EDIT: To further investigate the problem, I also tested using a file from another host. It appears that changing the host will change the result.

>>> fn_h = '\\\\host\\share\\file'
>>> f_h = open(fn_h, 'r')
>>> hashlib.md5(f_h.read()).hexdigest()
'f23ee2dbbb0040bf2586cfab29a03634'

...but then I tried a different file on the new host, and got a new result!

>>> fn_i = '\\\\host\\share\\different_file'
>>> f_i = open(fn_i, 'r')
>>> hashlib.md5(f_i.read()).hexdigest()
'a8ad771db7af8c96f635bcda8fdce961'

So, now I'm really confused. Could it have something to do with the fact that the original host is a \\host.com format and the new host is a \\host format?

3

There are 3 answers

0
Shaun On BEST ANSWER

I did some additional research based on the comments and answers everyone provided. I decided I needed to study permutations of these two features of the code:

  1. A raw string literal is used for the path name, i.e. whether or not:
    A. The file path string is raw with single backslashes in the path, vs.
    B. The file path string is not raw with double backslashes in the path

    (FYI to those who don't know, a raw string is one which is proceeded by an "r" like this: r'This is a raw string')

  2. The open function mode is r or rb.
    (FYI again to those who don't know, the b in rb mode indicates to read the file as binary.)

The results demonstrated:

  • The string literal / backslashes make no difference in whether or not the hashes of different files are different
  • My error was not opening the file in binary mode.

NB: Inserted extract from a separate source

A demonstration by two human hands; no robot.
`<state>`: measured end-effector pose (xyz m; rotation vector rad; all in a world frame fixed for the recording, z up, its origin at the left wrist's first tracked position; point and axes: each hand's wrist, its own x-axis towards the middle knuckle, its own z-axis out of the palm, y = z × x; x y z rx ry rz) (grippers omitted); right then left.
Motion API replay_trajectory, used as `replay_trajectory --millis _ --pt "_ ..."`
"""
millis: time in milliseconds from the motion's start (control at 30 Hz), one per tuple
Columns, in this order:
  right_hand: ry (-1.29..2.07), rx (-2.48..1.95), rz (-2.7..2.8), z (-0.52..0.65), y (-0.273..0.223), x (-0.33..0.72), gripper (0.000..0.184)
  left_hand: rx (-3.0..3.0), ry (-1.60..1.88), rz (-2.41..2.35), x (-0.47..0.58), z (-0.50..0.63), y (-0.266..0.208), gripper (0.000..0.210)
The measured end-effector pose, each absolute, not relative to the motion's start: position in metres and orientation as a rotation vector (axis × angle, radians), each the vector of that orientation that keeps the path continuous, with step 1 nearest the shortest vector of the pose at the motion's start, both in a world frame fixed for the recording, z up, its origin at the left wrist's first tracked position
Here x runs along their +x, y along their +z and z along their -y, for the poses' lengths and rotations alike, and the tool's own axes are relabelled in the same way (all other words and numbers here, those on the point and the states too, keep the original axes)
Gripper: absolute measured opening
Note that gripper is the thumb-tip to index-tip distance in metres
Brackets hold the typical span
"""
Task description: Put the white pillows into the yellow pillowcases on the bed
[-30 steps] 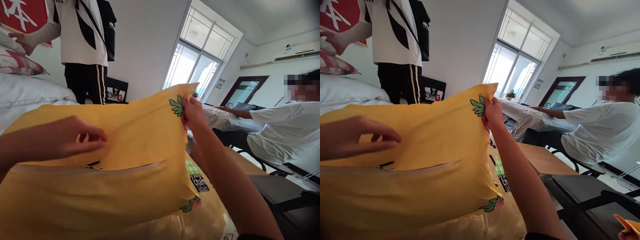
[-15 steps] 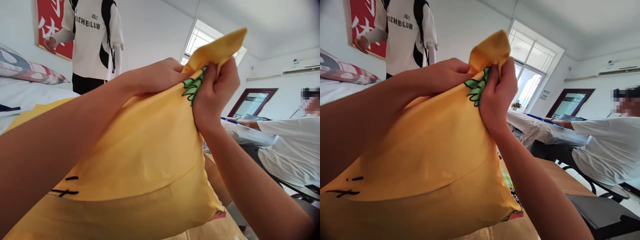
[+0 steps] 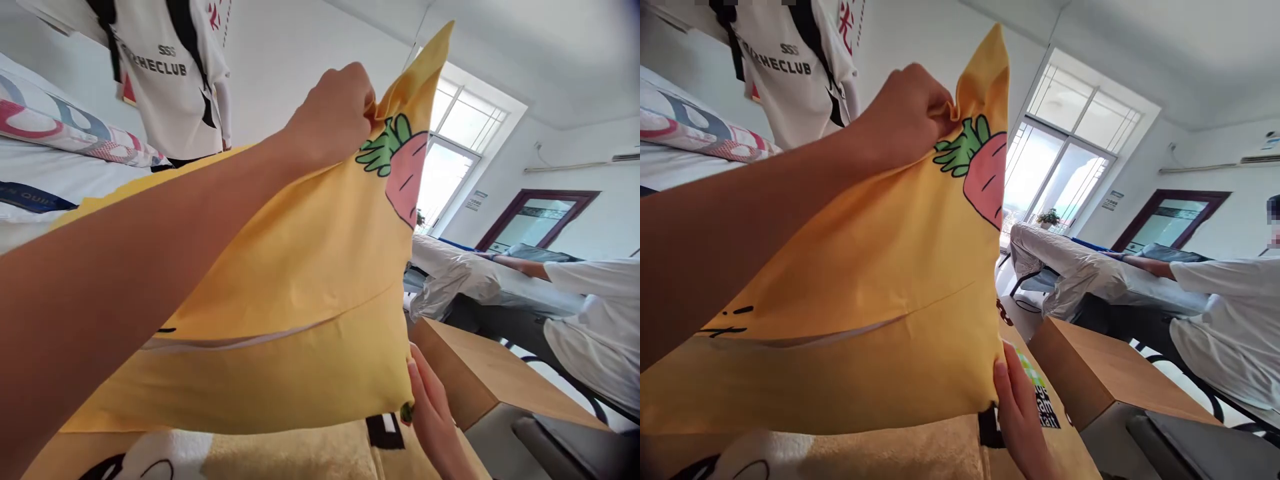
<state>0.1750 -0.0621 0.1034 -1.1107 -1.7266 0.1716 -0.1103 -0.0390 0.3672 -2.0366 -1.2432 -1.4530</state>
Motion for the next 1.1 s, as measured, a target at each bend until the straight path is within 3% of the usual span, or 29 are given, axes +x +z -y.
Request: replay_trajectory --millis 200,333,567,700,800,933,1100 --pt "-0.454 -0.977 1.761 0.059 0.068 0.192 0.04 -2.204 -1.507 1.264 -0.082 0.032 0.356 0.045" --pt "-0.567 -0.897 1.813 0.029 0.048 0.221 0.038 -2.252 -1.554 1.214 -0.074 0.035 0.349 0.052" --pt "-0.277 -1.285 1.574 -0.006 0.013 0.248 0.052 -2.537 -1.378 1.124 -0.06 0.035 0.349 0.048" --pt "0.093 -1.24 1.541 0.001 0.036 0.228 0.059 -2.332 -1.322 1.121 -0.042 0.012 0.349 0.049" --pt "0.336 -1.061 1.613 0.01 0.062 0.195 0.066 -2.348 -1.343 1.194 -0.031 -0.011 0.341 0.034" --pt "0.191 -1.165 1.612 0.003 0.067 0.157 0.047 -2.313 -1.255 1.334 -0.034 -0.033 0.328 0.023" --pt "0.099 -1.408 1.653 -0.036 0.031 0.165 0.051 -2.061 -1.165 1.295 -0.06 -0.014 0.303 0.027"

When using rb mode in open, I got different results.

Yay! And thanks for the help.

1
satoru On

Use f1.seek(0) if you intend to use it again, otherwise it would be a file completely read and calling read() again would just return a empty string.

0
patthoyts On

I don't reproduce your problem. I'm using Python 3.4 on Windows 7 here with the following test script which accesses files on a network hard disk:

import sys, hashlib
def main():
    fn0 = r'\\NAS\Public\Software\Backup\Test\Vagrantfile'
    fn1 = r'\\NAS\Public\Software\Backup\Test\z.xml'
    with open(fn0, 'rb') as f:
        h0 = hashlib.md5(f.read())
        print(h0.hexdigest())
    with open(fn1, 'rb') as f:
        h1 = hashlib.md5(f.read())
        print(h1.hexdigest())

if __name__ == '__main__':
    sys.exit(main())

Running this results in two different hash values (as expected):

c:\src\python>python hashtest.py
8af202dffb88739c2dbe188c12291e3d
2ff3db61ff37ca5ceac6a59fd7c1018b

If reading the file contents returns different data for the remote files then passing that data into md5 has to result in different hash values. You might want to print out the first 80 bytes of each file as a check that you are getting what you expect.